リチャードが10代の頃在籍したコヴェントリーのパティソン・コレッジという演劇学校での恩師でこの学校の創設者である、ベティ・パティソン(享年90歳)の葬儀がコヴェントリー大聖堂で行われ、リチャードの録音による追悼文が流されました。リチャードは今『キャプテン・アメリカ』の撮影中のため参列できなかったためです。

この実に心のこもった追悼文の中でリチャードは、1986年(ということは彼が15歳の時ですね)の成績表で、パティ先生が彼に演劇への道に進むことを薦めてくれたからこそ、今自分はこうして俳優として活躍できているのだと感謝を捧げています。

パティ先生は両親は別として自分に最も影響を与えた教師であったこと、歌やダンス、演技を教えてくれただけでなく、規律・自尊心・粘り強さ・スタミナをも自分に与えてくれたこと、先生の生徒であったことをとても光栄に思うと述べ、いくつかの学校時代の思い出に言及しながら、自分の成長過程を見守って支えてくれた先生に感謝しています。今の自分があるのも先生のおかげです、と感慨深いですね、ジ〜ンときます。そして、自分だけでなくあなたが長年にわたって育てた生徒たちを代表して「ありがとう」、と結んでいます。RAの誠実な人柄、伝わってきますね。

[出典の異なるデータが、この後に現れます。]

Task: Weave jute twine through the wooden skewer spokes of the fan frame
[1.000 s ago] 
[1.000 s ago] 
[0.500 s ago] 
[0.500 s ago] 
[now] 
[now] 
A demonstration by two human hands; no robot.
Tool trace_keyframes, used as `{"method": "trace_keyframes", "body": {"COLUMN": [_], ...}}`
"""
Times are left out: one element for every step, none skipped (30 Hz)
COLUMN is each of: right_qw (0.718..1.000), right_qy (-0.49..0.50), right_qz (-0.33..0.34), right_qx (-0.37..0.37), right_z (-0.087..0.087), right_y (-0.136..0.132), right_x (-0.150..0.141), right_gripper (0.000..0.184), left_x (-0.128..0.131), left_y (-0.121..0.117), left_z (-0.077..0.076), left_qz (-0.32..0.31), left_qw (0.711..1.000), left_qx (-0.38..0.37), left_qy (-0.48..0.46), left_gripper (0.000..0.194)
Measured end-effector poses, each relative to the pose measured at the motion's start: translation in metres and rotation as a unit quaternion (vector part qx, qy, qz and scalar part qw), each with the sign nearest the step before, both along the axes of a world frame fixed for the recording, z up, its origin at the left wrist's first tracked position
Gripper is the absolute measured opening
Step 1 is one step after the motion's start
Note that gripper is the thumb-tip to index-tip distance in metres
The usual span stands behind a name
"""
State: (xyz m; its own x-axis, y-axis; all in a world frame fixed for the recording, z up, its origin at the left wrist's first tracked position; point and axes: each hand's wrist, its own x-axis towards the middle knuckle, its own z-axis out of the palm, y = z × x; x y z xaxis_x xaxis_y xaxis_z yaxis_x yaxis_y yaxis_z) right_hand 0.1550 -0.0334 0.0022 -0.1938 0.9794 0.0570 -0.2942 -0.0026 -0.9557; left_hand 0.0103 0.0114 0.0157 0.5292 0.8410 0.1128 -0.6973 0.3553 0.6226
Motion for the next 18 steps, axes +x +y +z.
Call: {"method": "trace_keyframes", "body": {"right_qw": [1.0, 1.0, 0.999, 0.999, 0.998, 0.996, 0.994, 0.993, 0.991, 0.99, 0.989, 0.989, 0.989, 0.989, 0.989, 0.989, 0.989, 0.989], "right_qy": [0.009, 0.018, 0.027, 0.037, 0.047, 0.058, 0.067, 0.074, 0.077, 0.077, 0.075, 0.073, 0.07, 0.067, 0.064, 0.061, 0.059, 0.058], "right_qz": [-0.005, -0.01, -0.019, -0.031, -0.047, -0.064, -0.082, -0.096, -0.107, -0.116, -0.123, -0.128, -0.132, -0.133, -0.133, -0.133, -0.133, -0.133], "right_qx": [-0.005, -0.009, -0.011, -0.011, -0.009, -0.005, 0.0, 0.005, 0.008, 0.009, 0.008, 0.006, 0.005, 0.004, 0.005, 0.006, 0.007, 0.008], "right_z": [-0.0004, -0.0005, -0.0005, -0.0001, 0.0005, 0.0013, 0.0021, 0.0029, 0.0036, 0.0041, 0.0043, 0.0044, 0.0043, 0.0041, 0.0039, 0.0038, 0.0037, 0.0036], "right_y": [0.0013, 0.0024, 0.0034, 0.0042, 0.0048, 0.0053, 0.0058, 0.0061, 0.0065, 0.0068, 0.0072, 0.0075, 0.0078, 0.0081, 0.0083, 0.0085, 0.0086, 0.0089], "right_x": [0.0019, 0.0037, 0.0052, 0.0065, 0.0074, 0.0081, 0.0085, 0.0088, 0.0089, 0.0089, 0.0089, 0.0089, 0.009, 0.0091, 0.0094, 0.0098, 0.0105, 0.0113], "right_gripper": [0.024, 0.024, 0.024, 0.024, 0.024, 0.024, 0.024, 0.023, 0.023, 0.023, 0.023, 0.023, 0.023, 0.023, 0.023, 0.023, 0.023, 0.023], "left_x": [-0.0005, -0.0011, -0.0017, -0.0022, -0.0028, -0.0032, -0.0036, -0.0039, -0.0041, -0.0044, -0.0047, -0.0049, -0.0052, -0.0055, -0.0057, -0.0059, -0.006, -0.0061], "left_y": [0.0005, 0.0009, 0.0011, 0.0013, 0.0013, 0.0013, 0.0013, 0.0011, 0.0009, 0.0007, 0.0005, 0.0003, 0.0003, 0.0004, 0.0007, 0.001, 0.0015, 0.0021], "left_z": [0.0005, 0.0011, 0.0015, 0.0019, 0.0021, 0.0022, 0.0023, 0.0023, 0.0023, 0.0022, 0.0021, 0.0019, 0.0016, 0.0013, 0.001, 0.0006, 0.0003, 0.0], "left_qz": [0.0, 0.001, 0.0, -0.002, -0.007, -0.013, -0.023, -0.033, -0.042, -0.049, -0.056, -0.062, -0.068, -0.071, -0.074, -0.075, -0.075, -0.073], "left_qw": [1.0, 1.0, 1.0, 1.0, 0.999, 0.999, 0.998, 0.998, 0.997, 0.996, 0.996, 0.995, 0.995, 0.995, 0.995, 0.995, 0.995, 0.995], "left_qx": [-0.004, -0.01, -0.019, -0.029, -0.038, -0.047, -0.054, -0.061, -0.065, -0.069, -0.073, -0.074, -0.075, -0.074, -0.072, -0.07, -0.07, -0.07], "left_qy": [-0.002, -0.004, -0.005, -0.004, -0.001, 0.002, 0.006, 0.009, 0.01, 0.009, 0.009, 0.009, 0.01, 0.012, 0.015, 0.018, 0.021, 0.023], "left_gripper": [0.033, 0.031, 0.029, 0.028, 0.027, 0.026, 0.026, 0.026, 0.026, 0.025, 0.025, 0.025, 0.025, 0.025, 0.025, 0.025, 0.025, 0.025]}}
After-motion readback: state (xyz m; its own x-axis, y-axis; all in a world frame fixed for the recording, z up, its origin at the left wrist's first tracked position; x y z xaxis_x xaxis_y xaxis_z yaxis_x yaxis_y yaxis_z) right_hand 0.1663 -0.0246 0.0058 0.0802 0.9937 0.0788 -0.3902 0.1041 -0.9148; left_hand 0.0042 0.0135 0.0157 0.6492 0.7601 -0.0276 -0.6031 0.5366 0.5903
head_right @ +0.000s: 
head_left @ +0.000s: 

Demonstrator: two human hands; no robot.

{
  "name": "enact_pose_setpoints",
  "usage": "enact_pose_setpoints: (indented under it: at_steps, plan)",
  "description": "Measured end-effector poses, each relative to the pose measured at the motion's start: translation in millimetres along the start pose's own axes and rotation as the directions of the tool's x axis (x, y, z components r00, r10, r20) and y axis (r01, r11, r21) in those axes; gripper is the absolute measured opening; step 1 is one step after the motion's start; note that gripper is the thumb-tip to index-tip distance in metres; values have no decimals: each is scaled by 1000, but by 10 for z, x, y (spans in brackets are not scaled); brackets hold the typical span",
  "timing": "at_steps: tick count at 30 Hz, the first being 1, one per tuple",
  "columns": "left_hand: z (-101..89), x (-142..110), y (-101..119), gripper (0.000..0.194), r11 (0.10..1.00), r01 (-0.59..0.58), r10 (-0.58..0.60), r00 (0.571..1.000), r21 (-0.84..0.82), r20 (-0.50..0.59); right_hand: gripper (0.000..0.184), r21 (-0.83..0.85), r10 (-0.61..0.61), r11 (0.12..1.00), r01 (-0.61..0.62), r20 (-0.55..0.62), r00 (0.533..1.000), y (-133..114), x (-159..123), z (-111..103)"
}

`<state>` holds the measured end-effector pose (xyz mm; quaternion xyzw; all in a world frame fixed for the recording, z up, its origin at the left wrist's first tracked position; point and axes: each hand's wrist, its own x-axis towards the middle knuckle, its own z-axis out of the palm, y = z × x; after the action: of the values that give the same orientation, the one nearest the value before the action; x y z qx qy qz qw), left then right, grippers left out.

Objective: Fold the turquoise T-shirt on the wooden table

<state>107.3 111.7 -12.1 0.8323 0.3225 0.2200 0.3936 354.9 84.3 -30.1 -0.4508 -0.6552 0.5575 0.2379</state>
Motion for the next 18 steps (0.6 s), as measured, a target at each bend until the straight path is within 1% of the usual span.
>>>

その後、パティ先生が好きだったミュージカル、『パリのアメリカ人』からの抜粋を朗読したそうです。(クリックで拡大)


特に最後のスタンザ、RAの今の胸の内に想いを馳せると涙なしには読めません。十代のRAが俳優になる夢を育み始めた頃からを振り返って、仕事の無いつらい長い時期もあって、でもこつこつとキャリアを積み上げてきて、とうとう『ホビット』でのトーリン役というすごい大役を仕留めた今、この恩師への彼の感謝を込めて朗読したこの詩、感慨深いですね。ああ、聞きたかったなあ!参列したパティ先生ゆかりの人々もさぞ感動したことでしょう。パティ先生、RAのような素晴らしい俳優を育てて下さって、ありがとう!


さて、もう一つニュース。リチャードは数多くの広告をやっていますが、最新のは韓国の車の宣伝です。
ここで、クリップを見られます:
ヒュンダイって英国だと「ハイアンダイ」って発音するんですね。
日本のTV広告でRAの声を聞ける日も遠くないかな。